Tuesday, 22 December 2020

Boys' Own War Adventure: The Rest is Silence


The Rest Is Silence by James R Benn
Soho Crime
Pp. 323

The writing on the jacket claims that this is “a Billy Boyle World War II Mystery”, so it is obviously one of a series in which US Army Captain Billy Boyle and his partner Kaz work for the Office of Special Investigations: “our job was to deal with low crimes in high places that got in the way of the war effort. And to deal with them quietly, although quiet wasn’t always in the cards.” The novel was published in 2014, but the style is that of a previous era with a hard-boiled-detective noir fiction bent.

When a body washes up on Slapton Sands on England’s Southern Coast, Boyle and Kaz are called in to investigate. The Devonshire Beach is the home to Operation Tiger (April 1944), the top-secret rehearsal for the approaching D-Day invasion of Normandy. This was a real event in which hundreds of Allied soldiers lost their lives; there were more American casualties in the exercise than the actual attack.

While the men are investigating the crime, they are billeted in a country house full of rich people, which includes a dead patriarch, old animosities, and a contested will. This provides ample sub-plots about relationship dynamics. One of the family members, Edgar, is writing a book about the interpretation of the end of Hamlet, which is where the title of the novel originates. Boyle seems to be taking a swipe at academia and philosophy, whereas he deals in hard truths and manly facts.

He is a plastic Paddy American who hates the English as part of his shtick, having to restrain himself from voicing his true feelings. Boyle is related to General Dwight Eisenhower, who is everyone’s boss in the US Army: “I call him Uncle Ike”. Lady Pemberton, the matriarch of the house in which he is staying says, “One bristles at the idea of a foreigner, even one of our American cousins, telling the British army what to do. But he seems like a decent fellow.” Boyle is naturally tough and uncompromising and rejects authority figures, or certainly British ones. War is unpleasant, requiring a stern exterior, and Boyle narrates his part in a stoical fashion. He takes no prisoners and favours neither side, trying to remain natural about the situation.

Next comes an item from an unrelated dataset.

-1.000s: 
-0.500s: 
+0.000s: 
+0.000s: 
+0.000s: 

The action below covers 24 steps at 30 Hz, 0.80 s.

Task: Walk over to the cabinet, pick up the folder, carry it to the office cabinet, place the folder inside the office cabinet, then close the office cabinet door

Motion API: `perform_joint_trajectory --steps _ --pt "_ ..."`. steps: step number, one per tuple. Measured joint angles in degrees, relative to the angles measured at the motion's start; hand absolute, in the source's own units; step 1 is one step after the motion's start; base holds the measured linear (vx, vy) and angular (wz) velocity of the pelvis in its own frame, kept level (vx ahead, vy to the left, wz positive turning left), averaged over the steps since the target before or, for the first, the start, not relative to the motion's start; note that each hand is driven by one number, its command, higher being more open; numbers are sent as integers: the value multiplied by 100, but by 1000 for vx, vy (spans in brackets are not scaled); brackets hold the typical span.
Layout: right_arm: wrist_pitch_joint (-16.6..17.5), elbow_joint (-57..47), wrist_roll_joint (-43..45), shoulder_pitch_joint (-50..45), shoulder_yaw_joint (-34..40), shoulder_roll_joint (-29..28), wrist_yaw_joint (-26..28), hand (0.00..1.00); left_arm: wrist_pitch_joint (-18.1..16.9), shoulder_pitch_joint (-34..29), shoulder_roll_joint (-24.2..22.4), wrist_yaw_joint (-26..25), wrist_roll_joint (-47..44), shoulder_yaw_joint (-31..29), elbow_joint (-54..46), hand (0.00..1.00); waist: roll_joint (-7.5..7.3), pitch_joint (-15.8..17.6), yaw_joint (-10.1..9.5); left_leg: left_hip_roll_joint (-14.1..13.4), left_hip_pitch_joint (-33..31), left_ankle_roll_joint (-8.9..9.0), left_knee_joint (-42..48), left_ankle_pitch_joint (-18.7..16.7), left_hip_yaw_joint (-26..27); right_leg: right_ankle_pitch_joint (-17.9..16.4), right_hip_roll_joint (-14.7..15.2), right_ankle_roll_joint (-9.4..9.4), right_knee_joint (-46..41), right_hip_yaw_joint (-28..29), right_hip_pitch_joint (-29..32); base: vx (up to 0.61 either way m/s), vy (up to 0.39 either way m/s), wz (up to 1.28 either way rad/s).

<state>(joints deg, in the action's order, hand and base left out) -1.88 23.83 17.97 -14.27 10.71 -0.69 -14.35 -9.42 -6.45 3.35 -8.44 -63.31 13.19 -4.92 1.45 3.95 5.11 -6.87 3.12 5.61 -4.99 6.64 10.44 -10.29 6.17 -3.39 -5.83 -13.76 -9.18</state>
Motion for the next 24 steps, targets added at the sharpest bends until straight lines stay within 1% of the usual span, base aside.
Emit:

In some cases the language strains to be contemporary to the setting. There are men with physical deformities including Kaz: “[Kaz] grinned, his scarred face looking slightly maniacal. I don’t much mind maniacal when it’s on my side.” And there are men with mental scars as a result of the war, who have suicidal tendencies and difficulty readjusting to civilian life. These issues may be well-known now but were less so at the time, making the recognition anachronistic though the sentiment is sound.

Much of the novel reads like a boys’ own adventure with comrades in arms, smugglers, gun fights, and bureaucratic conversations about military exercises and clandestine operations. Its main interest is in the fact that it is set around a genuine historic incident. There are many others in this series (fifteen at present count), so people are clearly drawn to this style of storytelling with a historical mystery set against a military background with a cynical world-weary hero.

Bootprints of 749 troops were laid out on Slapton Sands, Devon, in April 2019 to mark the 75th anniversary of Exercise Tiger.